▸ **Supplied data**:
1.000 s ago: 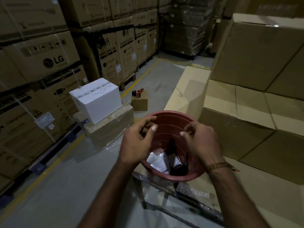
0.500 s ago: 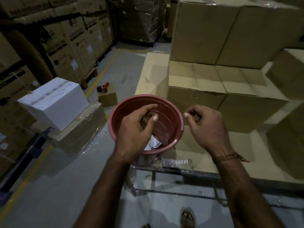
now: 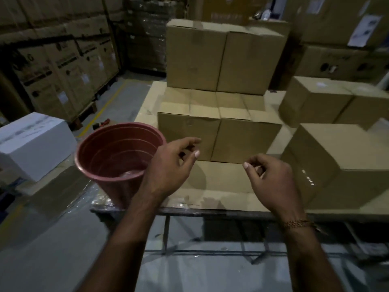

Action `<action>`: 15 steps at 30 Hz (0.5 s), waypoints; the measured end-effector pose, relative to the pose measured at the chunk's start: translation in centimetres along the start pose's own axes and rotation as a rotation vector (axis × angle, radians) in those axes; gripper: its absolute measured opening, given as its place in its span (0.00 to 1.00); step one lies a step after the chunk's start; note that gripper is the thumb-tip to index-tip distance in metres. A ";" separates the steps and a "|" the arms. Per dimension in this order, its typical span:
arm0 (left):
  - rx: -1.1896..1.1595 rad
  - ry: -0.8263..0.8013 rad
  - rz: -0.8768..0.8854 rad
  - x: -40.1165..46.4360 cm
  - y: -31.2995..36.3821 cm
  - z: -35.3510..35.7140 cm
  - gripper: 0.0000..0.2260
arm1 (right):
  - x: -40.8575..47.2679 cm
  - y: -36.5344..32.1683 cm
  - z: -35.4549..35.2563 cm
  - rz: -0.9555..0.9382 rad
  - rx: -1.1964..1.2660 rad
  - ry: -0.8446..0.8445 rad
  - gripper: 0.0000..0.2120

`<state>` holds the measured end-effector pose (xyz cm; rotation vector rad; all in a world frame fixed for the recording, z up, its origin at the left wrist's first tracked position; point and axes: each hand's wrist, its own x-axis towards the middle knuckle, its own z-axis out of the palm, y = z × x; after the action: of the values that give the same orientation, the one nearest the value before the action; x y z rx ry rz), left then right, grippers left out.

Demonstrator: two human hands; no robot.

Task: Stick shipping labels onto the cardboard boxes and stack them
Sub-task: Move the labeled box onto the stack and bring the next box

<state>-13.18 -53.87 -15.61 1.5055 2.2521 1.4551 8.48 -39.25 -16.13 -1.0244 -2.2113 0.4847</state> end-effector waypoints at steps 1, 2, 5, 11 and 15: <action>0.008 -0.007 0.003 -0.3 1.0 1.3 0.16 | -0.3 1.5 -1.3 0.010 -0.014 -0.003 0.05; 0.017 -0.013 0.008 -0.5 2.0 2.6 0.16 | -0.7 3.0 -2.6 0.024 -0.025 -0.004 0.05; 0.016 -0.041 -0.013 -1.3 5.2 6.7 0.16 | -2.0 7.4 -6.3 0.076 -0.041 -0.024 0.05; -0.039 -0.073 -0.019 -2.0 10.4 13.8 0.14 | -3.9 14.6 -11.6 0.179 -0.088 -0.085 0.04; -0.048 -0.117 -0.019 -2.0 12.6 17.5 0.14 | -3.8 17.8 -14.2 0.194 -0.105 -0.099 0.03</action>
<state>5.42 -42.91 -16.89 1.5091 2.1438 1.3676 29.65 -30.23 -17.38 -1.3044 -2.2555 0.5190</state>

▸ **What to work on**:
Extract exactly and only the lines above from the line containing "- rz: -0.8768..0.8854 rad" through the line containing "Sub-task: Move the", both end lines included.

▸ **Solved problem**:
  - rz: -0.8768..0.8854 rad
  - x: -40.1165..46.4360 cm
  - y: -31.2995..36.3821 cm
  - z: -35.3510..35.7140 cm
  - gripper: 0.0000..0.2260
arm1 (right):
  - x: -40.8575..47.2679 cm
  - y: -36.5344..32.1683 cm
  - z: -35.4549..35.2563 cm
  - rz: -0.9555..0.9382 rad
  - rx: -1.1964..1.2660 rad
  - ry: -0.8446..0.8445 rad
  - gripper: 0.0000..0.2120

`<state>` holds the measured end-effector pose (xyz cm; rotation vector rad; all in a world frame fixed for the recording, z up, its origin at the left wrist's first tracked position; point and axes: each hand's wrist, its own x-axis towards the middle knuckle, its own z-axis out of the palm, y = z × x; after the action: of the values that give the same orientation, the one nearest the value before the action; x y z rx ry rz), left then right, grippers left out.

Demonstrator: two human hands; no robot.

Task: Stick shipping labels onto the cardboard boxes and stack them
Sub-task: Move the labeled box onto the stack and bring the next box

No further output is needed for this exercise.